Hard Loading – something to avoid.

Friday, December 19th, 2008

Last week I got a question about sharding using our Spockproxy.  The question was how can I create a query for the proxy so it effectively runs:

/*in shard 1*/
SELECT * FROM table_a WHERE f_key IN (a, b, c);


/*in shard 2*/
SELECT * FROM table_a WHERE f_key IN (d, e, f);

By design our proxy will not do this.  The whole point is to hide the sharding from the application.  Given a query it will either send the same query to all the shards and combine the results or only send that query to one shard when it can figure out that the results(s) can only come from one shard (because you specified the shard key in the where clause).

I did figure out a way it could be done using views but would this ever be desirable?  
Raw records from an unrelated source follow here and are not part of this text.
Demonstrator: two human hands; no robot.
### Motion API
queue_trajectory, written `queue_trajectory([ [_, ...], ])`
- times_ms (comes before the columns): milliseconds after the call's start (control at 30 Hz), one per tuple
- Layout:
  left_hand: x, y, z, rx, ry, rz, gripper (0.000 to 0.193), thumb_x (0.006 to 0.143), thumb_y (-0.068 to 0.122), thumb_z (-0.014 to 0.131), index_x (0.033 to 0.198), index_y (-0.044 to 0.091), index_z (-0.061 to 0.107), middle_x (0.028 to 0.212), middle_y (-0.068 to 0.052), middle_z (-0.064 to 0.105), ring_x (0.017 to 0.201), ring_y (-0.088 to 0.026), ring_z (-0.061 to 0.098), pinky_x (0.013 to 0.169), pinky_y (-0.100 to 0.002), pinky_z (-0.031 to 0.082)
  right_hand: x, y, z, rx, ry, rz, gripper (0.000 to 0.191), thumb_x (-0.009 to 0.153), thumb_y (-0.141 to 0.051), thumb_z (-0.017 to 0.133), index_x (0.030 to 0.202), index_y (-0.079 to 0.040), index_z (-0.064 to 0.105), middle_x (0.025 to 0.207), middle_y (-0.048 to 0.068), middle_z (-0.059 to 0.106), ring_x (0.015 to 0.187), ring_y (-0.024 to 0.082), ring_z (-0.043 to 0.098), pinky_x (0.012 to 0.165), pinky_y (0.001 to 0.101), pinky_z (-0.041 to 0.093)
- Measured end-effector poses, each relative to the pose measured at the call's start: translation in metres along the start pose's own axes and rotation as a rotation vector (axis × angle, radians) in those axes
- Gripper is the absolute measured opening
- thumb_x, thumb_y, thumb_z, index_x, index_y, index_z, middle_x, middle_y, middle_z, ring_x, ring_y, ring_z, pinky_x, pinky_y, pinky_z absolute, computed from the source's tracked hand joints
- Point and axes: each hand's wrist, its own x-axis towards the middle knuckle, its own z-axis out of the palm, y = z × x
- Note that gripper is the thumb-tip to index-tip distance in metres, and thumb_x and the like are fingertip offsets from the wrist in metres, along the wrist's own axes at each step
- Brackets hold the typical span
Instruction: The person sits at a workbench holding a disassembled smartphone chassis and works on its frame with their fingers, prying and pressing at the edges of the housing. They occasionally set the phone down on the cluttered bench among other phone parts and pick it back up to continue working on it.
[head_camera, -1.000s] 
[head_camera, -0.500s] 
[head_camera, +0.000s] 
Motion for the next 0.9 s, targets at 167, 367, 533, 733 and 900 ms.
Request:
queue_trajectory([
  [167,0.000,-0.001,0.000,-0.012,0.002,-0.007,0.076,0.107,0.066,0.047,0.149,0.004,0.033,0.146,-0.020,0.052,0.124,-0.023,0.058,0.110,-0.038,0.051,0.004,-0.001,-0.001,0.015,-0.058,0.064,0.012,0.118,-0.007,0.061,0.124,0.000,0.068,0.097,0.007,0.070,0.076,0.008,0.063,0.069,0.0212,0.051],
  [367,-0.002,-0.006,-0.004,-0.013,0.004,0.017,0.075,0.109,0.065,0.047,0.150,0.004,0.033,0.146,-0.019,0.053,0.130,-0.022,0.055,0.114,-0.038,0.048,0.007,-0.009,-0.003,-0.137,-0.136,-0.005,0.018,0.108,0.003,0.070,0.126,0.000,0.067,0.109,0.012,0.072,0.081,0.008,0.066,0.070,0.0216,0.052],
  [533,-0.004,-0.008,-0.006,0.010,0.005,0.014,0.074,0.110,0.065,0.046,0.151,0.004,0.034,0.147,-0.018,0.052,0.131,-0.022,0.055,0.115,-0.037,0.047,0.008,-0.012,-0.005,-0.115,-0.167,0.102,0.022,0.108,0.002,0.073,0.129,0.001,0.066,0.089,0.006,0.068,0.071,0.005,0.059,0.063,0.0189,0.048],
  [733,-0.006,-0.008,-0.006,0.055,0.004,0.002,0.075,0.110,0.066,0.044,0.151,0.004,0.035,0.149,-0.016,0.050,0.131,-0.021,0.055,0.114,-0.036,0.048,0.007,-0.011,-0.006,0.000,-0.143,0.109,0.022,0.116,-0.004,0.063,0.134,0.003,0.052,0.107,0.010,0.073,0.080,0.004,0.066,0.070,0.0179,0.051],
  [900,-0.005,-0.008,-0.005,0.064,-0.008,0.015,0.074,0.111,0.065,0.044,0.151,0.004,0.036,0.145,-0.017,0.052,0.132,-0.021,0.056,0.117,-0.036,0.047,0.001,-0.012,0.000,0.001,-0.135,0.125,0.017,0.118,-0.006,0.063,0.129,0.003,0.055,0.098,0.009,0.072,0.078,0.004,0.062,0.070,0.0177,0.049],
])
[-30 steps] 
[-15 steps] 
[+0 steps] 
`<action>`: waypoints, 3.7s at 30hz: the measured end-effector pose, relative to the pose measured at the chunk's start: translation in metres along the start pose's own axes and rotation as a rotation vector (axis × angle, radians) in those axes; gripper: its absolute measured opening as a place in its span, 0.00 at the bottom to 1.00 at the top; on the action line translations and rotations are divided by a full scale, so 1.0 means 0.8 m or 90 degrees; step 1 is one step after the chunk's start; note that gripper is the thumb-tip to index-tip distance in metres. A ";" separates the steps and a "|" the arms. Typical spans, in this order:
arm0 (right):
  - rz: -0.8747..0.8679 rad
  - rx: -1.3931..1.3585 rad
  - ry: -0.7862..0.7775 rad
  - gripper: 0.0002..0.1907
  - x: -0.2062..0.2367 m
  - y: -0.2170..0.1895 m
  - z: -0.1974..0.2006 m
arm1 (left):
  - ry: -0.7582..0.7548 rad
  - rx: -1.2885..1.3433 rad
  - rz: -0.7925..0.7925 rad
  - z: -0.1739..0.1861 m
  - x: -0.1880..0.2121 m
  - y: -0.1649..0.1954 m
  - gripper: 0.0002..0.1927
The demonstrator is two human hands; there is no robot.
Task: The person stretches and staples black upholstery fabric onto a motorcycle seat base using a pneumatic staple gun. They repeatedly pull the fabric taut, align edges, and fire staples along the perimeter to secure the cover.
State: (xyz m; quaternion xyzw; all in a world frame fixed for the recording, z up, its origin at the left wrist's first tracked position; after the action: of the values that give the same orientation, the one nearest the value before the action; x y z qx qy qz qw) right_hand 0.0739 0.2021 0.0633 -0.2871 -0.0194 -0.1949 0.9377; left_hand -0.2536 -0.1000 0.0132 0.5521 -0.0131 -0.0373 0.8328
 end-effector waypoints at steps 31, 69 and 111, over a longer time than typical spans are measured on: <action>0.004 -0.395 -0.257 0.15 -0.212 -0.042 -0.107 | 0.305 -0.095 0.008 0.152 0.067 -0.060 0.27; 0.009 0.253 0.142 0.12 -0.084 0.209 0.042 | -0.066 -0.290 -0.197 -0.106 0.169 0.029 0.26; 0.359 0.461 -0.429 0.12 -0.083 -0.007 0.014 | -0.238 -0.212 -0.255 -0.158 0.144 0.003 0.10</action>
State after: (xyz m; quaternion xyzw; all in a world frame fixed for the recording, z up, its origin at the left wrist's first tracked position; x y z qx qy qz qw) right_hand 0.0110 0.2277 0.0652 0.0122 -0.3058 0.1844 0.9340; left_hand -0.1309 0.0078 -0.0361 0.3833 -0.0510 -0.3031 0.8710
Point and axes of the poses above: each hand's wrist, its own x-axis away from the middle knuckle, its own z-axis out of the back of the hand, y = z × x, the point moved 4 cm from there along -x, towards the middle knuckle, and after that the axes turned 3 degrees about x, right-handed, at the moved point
Like “Hard Coding” where values are built into the code of your application I’ll call this technique “Hard Loading” where an attribute’s value (other than the shard key) is reflected by the specific shard the data is found in.  At first glance this might seem efficient – but like hard coding I recommend against it.  Simply growing your system to include a new shard will break things.  Besides rearranging your data you’ll have to examine all of your queries – which ones assume data lives in a particular shard?  How can you fix them?  You find yourself in a position where because adding a shard is so difficult you are actually praying that you do not grow.  You never want to be in that position.